## Reliability Statistics for Finite Samples Notebook

This Jupyter notebook shows how to compute reliability engineering 
statistics (reliability, confidence, and assurance) using the
[relistats library](https://github.com/sanjaymjoshi/relistats) for
finite population size.

This notebook was used to generate the plots and tables in the paper:

S.M. Joshi, "TBD: Computation of Reliability Statistics for Success-Failure Experiments,"
[TBD: arXiv:2303.03167](https://doi.org/10.48550/arXiv.2303.03167), March 2023.
  

In [None]:
# For online mode, such as google colab or GitHub codespace
# You can use `pipenv install` for local use and not execute this cell
!pip install "relistats >= 1.1"
!pip install tabulate


## Set up
Run the follow cell first to import packages needed.

In [None]:

import itertools
from relistats.binom_fin import assur_fin, conf_fin, reli_fin
from relistats.binomial import assurance, confidence, reliability
import matplotlib.pyplot as plt
from tabulate import tabulate

#table_format = "latex" # for paper
table_format = "simple" # for notebook

marker = itertools.cycle(('*', '^', '+')) 



## Reliability

Reliability is probability of success. For success-failure experiments or test units
that either pass or fail, the samples typically have 'binomial distribution'. They are
assumed to be independent (one sample passing or failing has no effect on another sample)
and identically distributed (the reliability is same for each sample).

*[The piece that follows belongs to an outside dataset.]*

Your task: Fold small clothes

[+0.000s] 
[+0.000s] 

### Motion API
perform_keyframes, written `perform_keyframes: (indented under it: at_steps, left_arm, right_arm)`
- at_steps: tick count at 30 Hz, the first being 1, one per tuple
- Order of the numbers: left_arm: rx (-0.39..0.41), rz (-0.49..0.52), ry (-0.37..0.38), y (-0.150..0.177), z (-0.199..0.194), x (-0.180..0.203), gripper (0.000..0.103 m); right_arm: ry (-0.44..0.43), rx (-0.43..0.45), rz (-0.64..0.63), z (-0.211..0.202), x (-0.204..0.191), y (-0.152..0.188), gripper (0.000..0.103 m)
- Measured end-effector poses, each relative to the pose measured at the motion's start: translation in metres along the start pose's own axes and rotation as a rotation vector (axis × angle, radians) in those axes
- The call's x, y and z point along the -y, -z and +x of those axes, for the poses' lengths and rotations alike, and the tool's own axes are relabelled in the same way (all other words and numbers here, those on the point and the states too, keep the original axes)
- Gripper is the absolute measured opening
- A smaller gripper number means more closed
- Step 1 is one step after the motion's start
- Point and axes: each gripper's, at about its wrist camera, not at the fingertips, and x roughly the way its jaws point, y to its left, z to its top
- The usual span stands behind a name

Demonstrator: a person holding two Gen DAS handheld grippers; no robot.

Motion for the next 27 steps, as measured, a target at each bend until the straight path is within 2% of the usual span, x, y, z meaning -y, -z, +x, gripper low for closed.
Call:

The math assumes infinite number of samples, but we can get access to only a finite
number of samples. By observing a number of successes and failures, we can compute an
estimate of reliability. Based on the number of samples, we qualify the quality of this
estimate using 'confidence'. Then we can say something like "Having seen zero failures
in 10 samples, we have 80% confidence that the reliability is at least about 85% for the
whole population". The "population" means all possible samples. That is typically infinite!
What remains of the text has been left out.